Take the data from its first line. Print each line exactly until the line containing "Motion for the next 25" has been printed too.

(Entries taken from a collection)
-------
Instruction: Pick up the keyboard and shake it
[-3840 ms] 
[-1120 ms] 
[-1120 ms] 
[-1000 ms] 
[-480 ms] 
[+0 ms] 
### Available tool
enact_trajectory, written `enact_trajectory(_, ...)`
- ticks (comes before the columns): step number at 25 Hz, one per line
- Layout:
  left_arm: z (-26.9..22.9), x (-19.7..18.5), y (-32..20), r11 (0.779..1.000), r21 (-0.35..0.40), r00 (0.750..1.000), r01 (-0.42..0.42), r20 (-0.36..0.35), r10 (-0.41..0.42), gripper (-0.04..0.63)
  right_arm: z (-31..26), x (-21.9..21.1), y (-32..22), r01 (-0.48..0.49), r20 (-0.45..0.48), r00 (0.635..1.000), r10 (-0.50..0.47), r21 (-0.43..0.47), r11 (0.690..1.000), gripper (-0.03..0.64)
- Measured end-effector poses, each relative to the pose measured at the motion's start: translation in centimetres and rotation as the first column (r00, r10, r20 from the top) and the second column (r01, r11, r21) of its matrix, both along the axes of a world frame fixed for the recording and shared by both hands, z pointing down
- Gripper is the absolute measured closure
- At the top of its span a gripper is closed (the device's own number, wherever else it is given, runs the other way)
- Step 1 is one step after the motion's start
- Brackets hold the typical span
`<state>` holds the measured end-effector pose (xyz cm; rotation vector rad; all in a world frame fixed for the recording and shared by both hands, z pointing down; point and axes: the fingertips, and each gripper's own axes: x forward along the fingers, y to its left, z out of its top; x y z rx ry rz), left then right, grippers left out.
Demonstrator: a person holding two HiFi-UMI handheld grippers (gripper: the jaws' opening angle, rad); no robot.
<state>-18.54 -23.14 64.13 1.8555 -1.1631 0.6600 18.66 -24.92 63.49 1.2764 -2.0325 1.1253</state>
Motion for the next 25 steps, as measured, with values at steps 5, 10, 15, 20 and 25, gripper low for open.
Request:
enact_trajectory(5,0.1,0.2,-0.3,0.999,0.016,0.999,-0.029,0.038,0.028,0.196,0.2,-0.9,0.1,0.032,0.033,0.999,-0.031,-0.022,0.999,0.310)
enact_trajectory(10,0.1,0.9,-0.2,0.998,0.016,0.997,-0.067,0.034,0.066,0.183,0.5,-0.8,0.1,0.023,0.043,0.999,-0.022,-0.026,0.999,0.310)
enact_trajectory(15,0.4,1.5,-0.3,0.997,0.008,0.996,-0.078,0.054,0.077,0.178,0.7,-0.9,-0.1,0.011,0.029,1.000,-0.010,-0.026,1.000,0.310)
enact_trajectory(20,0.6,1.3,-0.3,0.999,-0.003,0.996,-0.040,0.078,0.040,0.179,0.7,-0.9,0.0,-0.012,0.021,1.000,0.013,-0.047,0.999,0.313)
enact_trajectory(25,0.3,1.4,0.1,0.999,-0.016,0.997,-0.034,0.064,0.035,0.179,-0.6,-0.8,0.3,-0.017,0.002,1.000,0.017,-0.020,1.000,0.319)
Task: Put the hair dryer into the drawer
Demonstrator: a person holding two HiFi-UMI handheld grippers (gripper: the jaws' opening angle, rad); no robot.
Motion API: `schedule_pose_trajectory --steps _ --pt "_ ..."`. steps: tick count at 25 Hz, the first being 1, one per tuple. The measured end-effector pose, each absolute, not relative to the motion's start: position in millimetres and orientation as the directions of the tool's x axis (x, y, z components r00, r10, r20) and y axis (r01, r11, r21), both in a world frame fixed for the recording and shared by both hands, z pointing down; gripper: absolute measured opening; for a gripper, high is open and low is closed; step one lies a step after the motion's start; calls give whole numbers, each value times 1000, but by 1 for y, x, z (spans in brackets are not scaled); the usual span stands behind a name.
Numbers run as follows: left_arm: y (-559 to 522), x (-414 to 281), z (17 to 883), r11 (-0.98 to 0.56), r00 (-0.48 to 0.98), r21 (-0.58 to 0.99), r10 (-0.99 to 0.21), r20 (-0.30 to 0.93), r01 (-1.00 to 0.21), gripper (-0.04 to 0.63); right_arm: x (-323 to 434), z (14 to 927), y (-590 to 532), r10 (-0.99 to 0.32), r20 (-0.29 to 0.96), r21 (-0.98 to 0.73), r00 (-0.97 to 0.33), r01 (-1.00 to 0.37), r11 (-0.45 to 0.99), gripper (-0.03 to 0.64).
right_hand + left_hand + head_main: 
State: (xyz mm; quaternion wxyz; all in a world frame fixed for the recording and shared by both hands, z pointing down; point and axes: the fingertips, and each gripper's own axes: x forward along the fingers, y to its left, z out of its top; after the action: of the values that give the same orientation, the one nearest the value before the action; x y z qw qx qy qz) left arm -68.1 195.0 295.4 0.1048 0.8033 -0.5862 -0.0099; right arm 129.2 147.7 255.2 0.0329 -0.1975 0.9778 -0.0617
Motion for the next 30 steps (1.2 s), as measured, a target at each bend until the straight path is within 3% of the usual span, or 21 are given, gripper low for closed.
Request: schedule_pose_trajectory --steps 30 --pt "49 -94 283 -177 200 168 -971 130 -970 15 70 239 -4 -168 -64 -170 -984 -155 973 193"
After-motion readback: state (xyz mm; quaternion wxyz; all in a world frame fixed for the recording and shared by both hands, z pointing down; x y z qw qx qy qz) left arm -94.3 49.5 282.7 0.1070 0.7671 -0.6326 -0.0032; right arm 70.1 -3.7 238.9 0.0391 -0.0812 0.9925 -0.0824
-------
YOUR SOLUTION:
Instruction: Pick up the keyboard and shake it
[-3840 ms] 
[-1120 ms] 
[-1120 ms] 
[-1000 ms] 
[-480 ms] 
[+0 ms] 
### Available tool
enact_trajectory, written `enact_trajectory(_, ...)`
- ticks (comes before the columns): step number at 25 Hz, one per line
- Layout:
  left_arm: z (-26.9..22.9), x (-19.7..18.5), y (-32..20), r11 (0.779..1.000), r21 (-0.35..0.40), r00 (0.750..1.000), r01 (-0.42..0.42), r20 (-0.36..0.35), r10 (-0.41..0.42), gripper (-0.04..0.63)
  right_arm: z (-31..26), x (-21.9..21.1), y (-32..22), r01 (-0.48..0.49), r20 (-0.45..0.48), r00 (0.635..1.000), r10 (-0.50..0.47), r21 (-0.43..0.47), r11 (0.690..1.000), gripper (-0.03..0.64)
- Measured end-effector poses, each relative to the pose measured at the motion's start: translation in centimetres and rotation as the first column (r00, r10, r20 from the top) and the second column (r01, r11, r21) of its matrix, both along the axes of a world frame fixed for the recording and shared by both hands, z pointing down
- Gripper is the absolute measured closure
- At the top of its span a gripper is closed (the device's own number, wherever else it is given, runs the other way)
- Step 1 is one step after the motion's start
- Brackets hold the typical span
`<state>` holds the measured end-effector pose (xyz cm; rotation vector rad; all in a world frame fixed for the recording and shared by both hands, z pointing down; point and axes: the fingertips, and each gripper's own axes: x forward along the fingers, y to its left, z out of its top; x y z rx ry rz), left then right, grippers left out.
Demonstrator: a person holding two HiFi-UMI handheld grippers (gripper: the jaws' opening angle, rad); no robot.
<state>-18.54 -23.14 64.13 1.8555 -1.1631 0.6600 18.66 -24.92 63.49 1.2764 -2.0325 1.1253</state>
Motion for the next 25 steps, as measured, with values at steps 5, 10, 15, 20 and 25, gripper low for open.

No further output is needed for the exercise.